# Dub Dub Or Rolyan Tubing And Their Bands.



## orcrender (Sep 11, 2010)

I found this site that has the Rolyan tubes and their bands. The prices look reasonable to be. Check it out and post your opinion.


----------



## flippinout (Jul 16, 2010)

The tubes are excellent. Though I have only shot one set on and off, the speed is great. Can't speak for longevity just yet, but I would certainly try more. I have tried the green and orange and like the green best.


----------



## Hawkman (Oct 18, 2012)

I've used the flat bands and wasn't impressed. I'm eagerly anticipating my order of green tubing though.


----------



## M.J (Nov 1, 2010)

I like the orange. Similar to Theratube yellow but faster.


----------



## beaverman (Dec 20, 2012)

Hawkman said:


> I've used the flat bands and wasn't impressed. I'm eagerly anticipating my order of green tubing though.

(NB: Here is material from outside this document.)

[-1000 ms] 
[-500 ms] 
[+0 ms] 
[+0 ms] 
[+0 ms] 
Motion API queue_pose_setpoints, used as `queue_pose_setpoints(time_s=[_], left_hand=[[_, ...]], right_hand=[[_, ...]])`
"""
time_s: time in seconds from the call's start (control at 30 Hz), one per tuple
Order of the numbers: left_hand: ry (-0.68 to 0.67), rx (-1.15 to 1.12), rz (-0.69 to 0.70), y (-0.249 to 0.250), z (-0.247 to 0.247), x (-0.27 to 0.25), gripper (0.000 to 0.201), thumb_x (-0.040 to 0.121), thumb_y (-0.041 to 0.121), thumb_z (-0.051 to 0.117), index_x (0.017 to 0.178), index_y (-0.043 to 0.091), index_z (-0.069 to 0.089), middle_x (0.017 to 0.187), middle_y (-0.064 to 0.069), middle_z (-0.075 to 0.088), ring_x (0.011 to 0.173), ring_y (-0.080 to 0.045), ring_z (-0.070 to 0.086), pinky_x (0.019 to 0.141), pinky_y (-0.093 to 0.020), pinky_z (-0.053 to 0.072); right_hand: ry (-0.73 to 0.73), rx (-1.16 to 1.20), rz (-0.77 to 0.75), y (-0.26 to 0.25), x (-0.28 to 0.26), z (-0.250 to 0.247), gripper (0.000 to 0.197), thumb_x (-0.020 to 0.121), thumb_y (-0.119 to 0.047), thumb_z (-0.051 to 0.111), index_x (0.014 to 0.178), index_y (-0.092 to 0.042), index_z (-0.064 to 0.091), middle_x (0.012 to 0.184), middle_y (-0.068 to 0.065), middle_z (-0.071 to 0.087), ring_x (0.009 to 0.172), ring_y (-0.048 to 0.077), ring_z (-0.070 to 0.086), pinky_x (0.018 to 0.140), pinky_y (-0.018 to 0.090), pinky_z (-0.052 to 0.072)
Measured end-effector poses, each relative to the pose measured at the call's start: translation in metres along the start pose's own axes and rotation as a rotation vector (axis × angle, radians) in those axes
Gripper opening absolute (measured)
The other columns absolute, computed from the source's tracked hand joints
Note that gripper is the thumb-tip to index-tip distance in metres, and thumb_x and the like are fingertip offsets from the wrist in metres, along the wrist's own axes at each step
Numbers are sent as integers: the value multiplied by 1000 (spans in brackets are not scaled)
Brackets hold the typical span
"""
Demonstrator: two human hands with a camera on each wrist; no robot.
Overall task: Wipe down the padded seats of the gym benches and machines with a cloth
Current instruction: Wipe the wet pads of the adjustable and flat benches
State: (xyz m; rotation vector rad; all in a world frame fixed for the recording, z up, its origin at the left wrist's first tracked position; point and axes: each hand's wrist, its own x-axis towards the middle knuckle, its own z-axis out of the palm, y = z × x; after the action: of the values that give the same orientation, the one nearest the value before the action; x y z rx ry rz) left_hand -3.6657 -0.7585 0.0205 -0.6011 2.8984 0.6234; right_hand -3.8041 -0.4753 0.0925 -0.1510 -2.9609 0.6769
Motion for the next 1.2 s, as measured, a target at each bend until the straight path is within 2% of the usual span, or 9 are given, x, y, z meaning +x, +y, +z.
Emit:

what was wrong with the flats?


----------



## beaverman (Dec 20, 2012)

anyone know the draw weight of each color?


----------



## mrslingshotlover (Dec 19, 2012)

where do i get these?


----------



## orcrender (Sep 11, 2010)

Not sure about Australia. The links in the first post are for USA


----------



## Beanflip (Sep 11, 2010)

Thanks for the link.


----------



## lightgeoduck (Apr 3, 2011)

Well you know me, I am always up for trying new things,,, even though I did try the green back in the day, it was only one set.

I am in the process of ordering, waiting for a call back, but this is the information I have

Tubes are latex, bands are not

No dimensions could be stated, but here is the color coding of the levels of resistance

Level 1 peach
Level 2 orange
Level 3 lime green
Level 4 blueberry
Level 5 plum

Hopefully this is helpful, I am going with orange.

LGD


----------



## lightgeoduck (Apr 3, 2011)

Durp, I guess it's on the site, if you click on more details and look at the top link map..... Oh well maybe others missed it like me and will find my info as a quick reference

LGD


----------



## beaverman (Dec 20, 2012)

lightgeoduck said:


> Well you know me, I am always up for trying new things,,, even though I did try the green back in the day, it was only one set.
> 
> I am in the process of ordering, waiting for a call back, but this is the information I have
> 
> ...


i have found latex and non latex rolyan bands


----------



## orcrender (Sep 11, 2010)

On the site I gave the first bands are latex free. After that they are latex.


----------